- Data section -
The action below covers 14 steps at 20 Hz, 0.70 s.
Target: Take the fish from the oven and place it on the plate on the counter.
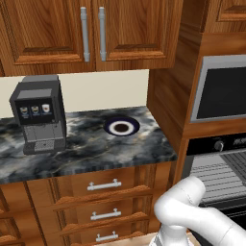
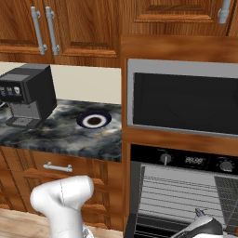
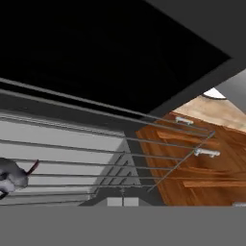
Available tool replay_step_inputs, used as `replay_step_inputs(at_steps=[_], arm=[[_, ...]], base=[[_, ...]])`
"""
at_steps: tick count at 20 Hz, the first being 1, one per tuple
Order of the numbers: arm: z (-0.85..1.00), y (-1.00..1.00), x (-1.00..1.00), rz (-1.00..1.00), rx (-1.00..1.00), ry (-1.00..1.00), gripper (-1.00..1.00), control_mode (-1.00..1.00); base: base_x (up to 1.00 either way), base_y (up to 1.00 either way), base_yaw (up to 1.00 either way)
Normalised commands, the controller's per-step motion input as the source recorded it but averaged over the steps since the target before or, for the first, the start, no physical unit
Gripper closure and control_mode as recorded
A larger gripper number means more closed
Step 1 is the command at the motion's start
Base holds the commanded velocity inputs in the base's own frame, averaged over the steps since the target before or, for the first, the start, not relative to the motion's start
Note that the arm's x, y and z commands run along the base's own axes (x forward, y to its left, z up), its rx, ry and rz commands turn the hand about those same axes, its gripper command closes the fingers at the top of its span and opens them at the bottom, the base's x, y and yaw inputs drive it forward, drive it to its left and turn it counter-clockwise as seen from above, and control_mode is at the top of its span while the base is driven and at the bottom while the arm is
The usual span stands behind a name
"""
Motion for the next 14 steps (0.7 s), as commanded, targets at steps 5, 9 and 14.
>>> replay_step_inputs(at_steps=[5, 9, 14], arm=[[1.0, 0.0, 0.03, 0.0, -0.04, 0.0, 1.0, -1.0], [0.84, 0.13, 0.06, 0.0, -0.07, 0.05, 1.0, -1.0], [0.55, 0.34, 0.21, 0.0, -0.11, 0.26, 1.0, -1.0]], base=[[0.0, 0.0, 0.0], [0.0, 0.0, 0.0], [0.0, 0.0, 0.0]])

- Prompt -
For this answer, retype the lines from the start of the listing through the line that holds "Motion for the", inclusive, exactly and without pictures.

- Response box -
The action below covers 14 steps at 20 Hz, 0.70 s.
Target: Take the fish from the oven and place it on the plate on the counter.
Available tool replay_step_inputs, used as `replay_step_inputs(at_steps=[_], arm=[[_, ...]], base=[[_, ...]])`
"""
at_steps: tick count at 20 Hz, the first being 1, one per tuple
Order of the numbers: arm: z (-0.85..1.00), y (-1.00..1.00), x (-1.00..1.00), rz (-1.00..1.00), rx (-1.00..1.00), ry (-1.00..1.00), gripper (-1.00..1.00), control_mode (-1.00..1.00); base: base_x (up to 1.00 either way), base_y (up to 1.00 either way), base_yaw (up to 1.00 either way)
Normalised commands, the controller's per-step motion input as the source recorded it but averaged over the steps since the target before or, for the first, the start, no physical unit
Gripper closure and control_mode as recorded
A larger gripper number means more closed
Step 1 is the command at the motion's start
Base holds the commanded velocity inputs in the base's own frame, averaged over the steps since the target before or, for the first, the start, not relative to the motion's start
Note that the arm's x, y and z commands run along the base's own axes (x forward, y to its left, z up), its rx, ry and rz commands turn the hand about those same axes, its gripper command closes the fingers at the top of its span and opens them at the bottom, the base's x, y and yaw inputs drive it forward, drive it to its left and turn it counter-clockwise as seen from above, and control_mode is at the top of its span while the base is driven and at the bottom while the arm is
The usual span stands behind a name
"""
Motion for the next 14 steps (0.7 s), as commanded, targets at steps 5, 9 and 14.

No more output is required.